The Idea Syrup has been used since the very old times in medicine as a mean to transfer the salutary nutrition of vegetables and herbs. The specific syrup is composed of concentrated essence and aroma based upon a sweet flavor. Sometimes fruity, sometimes floral, sometimes sharp tasting.
Naturally concentrated aromas Fancy red, light full yellow syrup, is something that we all are familiar with. The problem with those syrups is that the colors are artificial and the aromas are not always natural. In those practices we oppose syrup with natural aromas and colors of local flowers and herbs.
New Flavors We have not tasted them all yet, there are a lot of unknown and unusual aromas to taste and discover. All of them grow next to us; the land of Crete is full of those, mallow, nettle and plantain, are some of them.

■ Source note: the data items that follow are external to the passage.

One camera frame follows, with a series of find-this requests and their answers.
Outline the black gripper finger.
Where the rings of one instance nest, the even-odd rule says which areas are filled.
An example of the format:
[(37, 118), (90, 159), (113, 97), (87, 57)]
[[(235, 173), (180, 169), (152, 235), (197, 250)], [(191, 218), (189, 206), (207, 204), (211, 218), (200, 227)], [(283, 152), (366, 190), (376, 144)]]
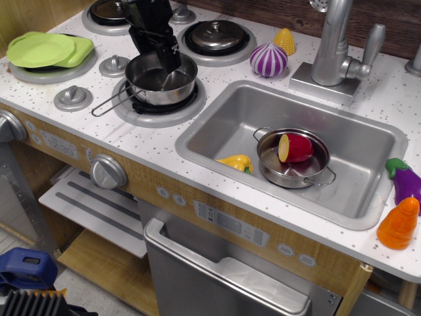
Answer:
[(139, 54), (155, 51), (156, 35), (141, 28), (130, 27), (129, 34)]
[(161, 37), (155, 44), (157, 56), (167, 74), (175, 71), (181, 65), (180, 49), (174, 36)]

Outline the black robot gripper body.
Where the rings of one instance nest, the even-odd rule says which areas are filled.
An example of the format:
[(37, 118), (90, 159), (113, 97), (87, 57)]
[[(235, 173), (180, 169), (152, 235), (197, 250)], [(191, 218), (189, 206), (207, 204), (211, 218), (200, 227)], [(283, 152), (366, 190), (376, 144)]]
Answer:
[(161, 37), (173, 36), (169, 20), (172, 17), (172, 8), (169, 1), (122, 1), (126, 20), (130, 27), (141, 28)]

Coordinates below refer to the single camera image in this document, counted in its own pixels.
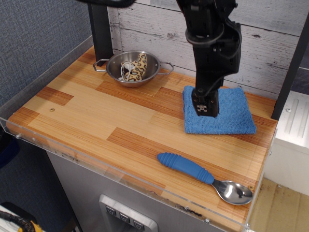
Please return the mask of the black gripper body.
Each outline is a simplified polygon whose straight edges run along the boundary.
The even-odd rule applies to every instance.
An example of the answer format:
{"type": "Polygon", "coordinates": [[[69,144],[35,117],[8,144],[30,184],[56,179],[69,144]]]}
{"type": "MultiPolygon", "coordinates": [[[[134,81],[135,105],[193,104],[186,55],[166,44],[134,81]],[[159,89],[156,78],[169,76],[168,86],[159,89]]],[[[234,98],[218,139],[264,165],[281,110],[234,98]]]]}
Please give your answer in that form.
{"type": "Polygon", "coordinates": [[[241,25],[226,21],[212,35],[191,35],[195,63],[195,95],[207,97],[223,85],[224,77],[239,71],[241,25]]]}

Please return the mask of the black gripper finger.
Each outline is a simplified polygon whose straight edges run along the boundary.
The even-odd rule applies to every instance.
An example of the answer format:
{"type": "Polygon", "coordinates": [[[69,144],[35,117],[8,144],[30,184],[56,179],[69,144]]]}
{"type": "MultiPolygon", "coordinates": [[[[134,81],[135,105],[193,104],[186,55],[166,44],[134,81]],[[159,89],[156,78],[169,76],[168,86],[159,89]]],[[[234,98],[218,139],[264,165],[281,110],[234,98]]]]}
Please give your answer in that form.
{"type": "Polygon", "coordinates": [[[209,116],[207,100],[204,96],[192,93],[192,102],[195,112],[198,116],[209,116]]]}
{"type": "Polygon", "coordinates": [[[219,93],[218,90],[212,91],[209,95],[209,110],[212,117],[219,114],[219,93]]]}

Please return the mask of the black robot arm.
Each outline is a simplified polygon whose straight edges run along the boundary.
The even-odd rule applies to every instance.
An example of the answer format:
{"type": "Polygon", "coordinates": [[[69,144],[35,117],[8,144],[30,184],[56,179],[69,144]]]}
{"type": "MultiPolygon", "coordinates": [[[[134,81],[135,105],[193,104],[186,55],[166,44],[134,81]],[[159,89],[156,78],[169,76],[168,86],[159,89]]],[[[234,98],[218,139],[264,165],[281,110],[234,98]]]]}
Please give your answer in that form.
{"type": "Polygon", "coordinates": [[[234,0],[179,0],[177,4],[185,17],[185,36],[196,64],[194,109],[198,116],[217,117],[218,90],[226,76],[239,71],[241,25],[229,19],[238,5],[234,0]]]}

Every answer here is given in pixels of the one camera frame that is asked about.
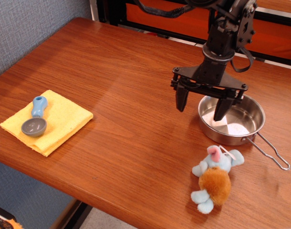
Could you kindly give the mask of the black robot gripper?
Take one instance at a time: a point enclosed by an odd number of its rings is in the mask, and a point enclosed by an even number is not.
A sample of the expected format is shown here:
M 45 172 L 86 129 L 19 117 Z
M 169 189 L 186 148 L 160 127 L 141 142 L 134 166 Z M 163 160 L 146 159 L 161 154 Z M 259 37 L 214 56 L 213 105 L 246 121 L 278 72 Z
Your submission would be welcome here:
M 241 103 L 247 85 L 226 73 L 226 67 L 233 60 L 234 51 L 217 55 L 204 51 L 204 60 L 199 66 L 174 67 L 171 87 L 176 91 L 176 107 L 183 112 L 189 92 L 218 98 L 214 121 L 220 121 L 234 105 Z

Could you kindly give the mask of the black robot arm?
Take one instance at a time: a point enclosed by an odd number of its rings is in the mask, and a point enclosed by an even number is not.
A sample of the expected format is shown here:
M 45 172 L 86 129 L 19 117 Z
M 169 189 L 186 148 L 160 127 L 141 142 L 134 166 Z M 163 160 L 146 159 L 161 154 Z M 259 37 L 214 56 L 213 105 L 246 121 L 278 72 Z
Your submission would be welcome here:
M 209 9 L 209 36 L 203 45 L 204 60 L 199 66 L 175 67 L 171 86 L 176 91 L 176 107 L 183 111 L 189 92 L 218 99 L 214 120 L 220 121 L 228 110 L 243 100 L 248 86 L 226 73 L 228 63 L 241 52 L 253 63 L 245 45 L 255 34 L 254 0 L 190 0 L 192 7 Z

Imagination in gastronomy Syrups in an extended use constitute a challenge for new tastings. So we try to combine the basil, not only with the tomato but with the fruits as well, and the sage not only as a beverage but with cream as well.
Uses Syrups are used diluted 1:5 to 1:8 as beverages with water or soda or mineral water, in lemonades, during the winter with hot water or with the tea, with Champaign or white wine, in Cocktails. No undiluted (as it is), cooking sweet and sour (glaze roast or vegetables, in salads), color and essence in whipped cream and yogurt, in deserts, fruit salads, ice creams, as medicine: Local medicine accredits in many flowers and blossoms curative attributes. Plantain can be very helpful in cough, mint is digestive and also reduces the symptoms of common cold, Hibiscus is consumed to increase the tinkle, helps the metabolism and is also used for the relief from heat.